** Opening STORED DATA block **
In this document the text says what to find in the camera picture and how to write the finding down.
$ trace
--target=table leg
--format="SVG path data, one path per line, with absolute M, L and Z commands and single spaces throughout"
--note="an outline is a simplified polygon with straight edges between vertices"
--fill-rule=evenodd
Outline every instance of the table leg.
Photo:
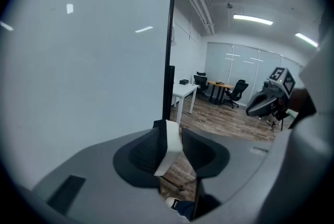
M 220 90 L 221 90 L 221 87 L 219 87 L 219 89 L 218 89 L 218 93 L 217 93 L 216 101 L 214 102 L 215 104 L 217 104 L 217 102 L 219 101 Z
M 193 107 L 194 107 L 195 97 L 196 97 L 196 90 L 197 90 L 197 88 L 195 88 L 195 90 L 194 90 L 194 92 L 193 92 L 192 105 L 190 106 L 189 113 L 193 113 Z
M 178 125 L 180 125 L 180 122 L 181 122 L 183 99 L 184 97 L 180 97 L 180 100 L 178 101 L 178 110 L 177 110 L 177 117 L 176 117 L 176 122 Z
M 221 101 L 223 100 L 224 93 L 225 93 L 225 88 L 223 88 L 223 93 L 221 94 L 220 103 L 221 103 Z
M 213 86 L 212 86 L 211 97 L 210 97 L 210 99 L 209 99 L 209 100 L 212 100 L 212 95 L 213 95 L 213 92 L 214 92 L 214 87 L 215 87 L 215 85 L 213 85 Z

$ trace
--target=white table
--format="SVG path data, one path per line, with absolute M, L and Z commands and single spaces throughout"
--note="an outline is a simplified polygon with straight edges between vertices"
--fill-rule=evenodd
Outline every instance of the white table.
M 194 85 L 194 84 L 181 85 L 179 83 L 174 83 L 174 86 L 173 86 L 173 104 L 174 104 L 174 107 L 176 107 L 176 97 L 180 98 L 180 100 L 178 102 L 178 110 L 177 110 L 177 118 L 176 118 L 176 122 L 177 122 L 178 125 L 180 125 L 180 121 L 181 121 L 183 99 L 184 99 L 184 97 L 186 97 L 187 95 L 189 95 L 192 92 L 193 92 L 193 99 L 192 99 L 192 105 L 190 106 L 189 113 L 193 113 L 193 107 L 194 107 L 197 87 L 198 87 L 198 85 Z

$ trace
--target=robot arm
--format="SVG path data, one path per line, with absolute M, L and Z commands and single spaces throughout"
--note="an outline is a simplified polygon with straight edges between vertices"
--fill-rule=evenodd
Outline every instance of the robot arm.
M 289 70 L 276 67 L 264 81 L 262 91 L 250 99 L 246 108 L 247 115 L 262 117 L 273 114 L 277 120 L 287 117 L 285 111 L 294 86 L 295 81 Z

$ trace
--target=black box
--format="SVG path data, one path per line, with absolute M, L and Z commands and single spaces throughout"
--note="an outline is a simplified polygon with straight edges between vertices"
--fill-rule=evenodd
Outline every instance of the black box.
M 182 79 L 182 80 L 180 80 L 180 84 L 181 85 L 186 85 L 186 84 L 188 84 L 189 83 L 189 80 L 187 80 L 187 79 Z

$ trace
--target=shoe
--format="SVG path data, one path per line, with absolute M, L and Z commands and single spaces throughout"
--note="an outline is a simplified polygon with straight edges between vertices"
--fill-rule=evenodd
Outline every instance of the shoe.
M 176 207 L 176 204 L 177 204 L 178 202 L 181 202 L 181 200 L 176 199 L 176 198 L 174 198 L 174 197 L 168 197 L 168 198 L 166 198 L 166 200 L 165 200 L 165 203 L 167 204 L 167 206 L 168 206 L 170 209 L 174 210 L 174 211 L 177 211 L 175 207 Z
** Closing STORED DATA block **
* _PROBLEM_:
Taking the records from the top, repeat each line exactly until you have repeated the line that contains "Outline every instance of the table leg.".

* _EXERCISE SOLUTION_:
In this document the text says what to find in the camera picture and how to write the finding down.
$ trace
--target=table leg
--format="SVG path data, one path per line, with absolute M, L and Z commands and single spaces throughout"
--note="an outline is a simplified polygon with straight edges between vertices"
--fill-rule=evenodd
Outline every instance of the table leg.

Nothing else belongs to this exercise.